Competitor YoY Snapshot
| Category | Monopar Q4 2025 | Monopar Q4 2024 | Change (%) |
| Net Loss | -$5.2M | -$10.9M | -52.3% improvement |
| R&D Expenses | $3.9M | $9.9M | -60.60% |
| G&A Expenses | $2.2M | $1.2M | 83.30% |
| Cash Position | $140.4M (FY end) | Substantially lower | Post-offering boost |
How the Market Reacted?
Shares of Monopar Therapeutics (MNPR) were released before market open on March 27, 2026. Despite reporting a Q4 EPS miss of -$0.13 relative to the consensus estimate of -$0.51, shares traded higher by approximately $1.07 midday to around $55.63, indicating that investors viewed the report constructively.

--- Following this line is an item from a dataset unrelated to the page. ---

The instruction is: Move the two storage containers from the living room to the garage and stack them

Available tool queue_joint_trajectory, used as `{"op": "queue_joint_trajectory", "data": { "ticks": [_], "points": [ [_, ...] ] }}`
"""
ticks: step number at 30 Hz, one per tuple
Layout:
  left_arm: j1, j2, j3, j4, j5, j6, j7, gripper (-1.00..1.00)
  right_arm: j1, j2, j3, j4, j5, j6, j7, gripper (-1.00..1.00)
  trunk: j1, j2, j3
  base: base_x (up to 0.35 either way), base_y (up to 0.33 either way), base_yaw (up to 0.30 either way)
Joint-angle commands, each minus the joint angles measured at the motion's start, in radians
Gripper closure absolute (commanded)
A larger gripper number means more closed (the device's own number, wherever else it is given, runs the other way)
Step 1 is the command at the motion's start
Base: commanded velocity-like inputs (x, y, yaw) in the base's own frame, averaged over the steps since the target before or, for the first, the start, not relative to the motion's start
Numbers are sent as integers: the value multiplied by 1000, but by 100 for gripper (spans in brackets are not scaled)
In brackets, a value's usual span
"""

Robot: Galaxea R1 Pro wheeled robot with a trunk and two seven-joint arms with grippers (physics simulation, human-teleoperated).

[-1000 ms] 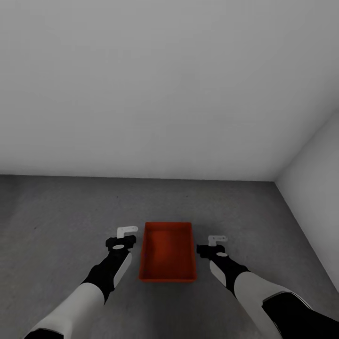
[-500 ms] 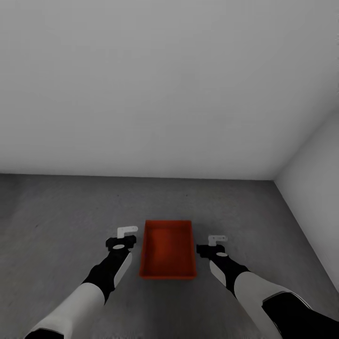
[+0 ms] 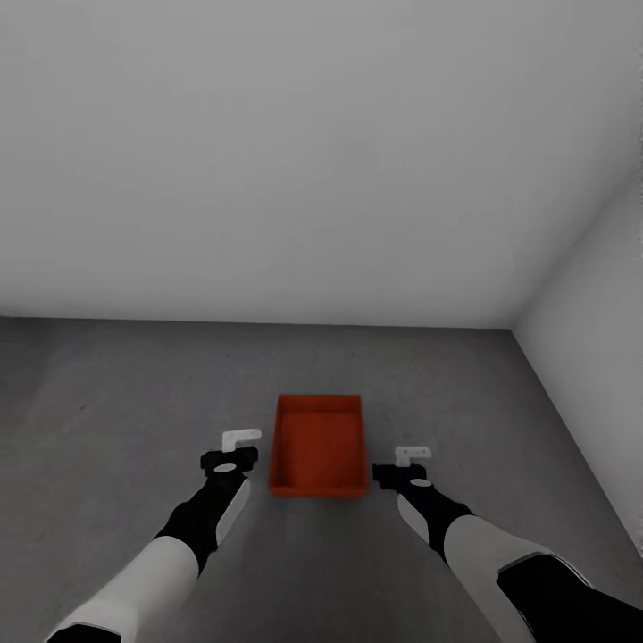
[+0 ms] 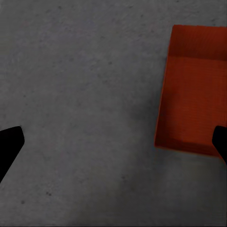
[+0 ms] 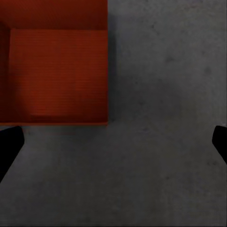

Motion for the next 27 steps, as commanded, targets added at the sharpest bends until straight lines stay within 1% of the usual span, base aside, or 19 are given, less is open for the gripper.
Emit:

The stock has a 12-month trading range of $26.06 to $105.00, reflecting significant volatility tied to its clinical pipeline milestones and binary NDA outcomes.
Analyst sentiment remains net positive with an average “Buy” rating and a consensus price target of $107, while institutional investors including ADAR1, Millennium, and Janus Henderson materially increased their holdings in Q4 2025. The overall tone of the earnings release is bullish, anchored by the confirmed mid-2026 NDA filing timeline for ALXN1840, a strengthened $140.4M cash position, and a narrowing net loss trajectory year-over-year.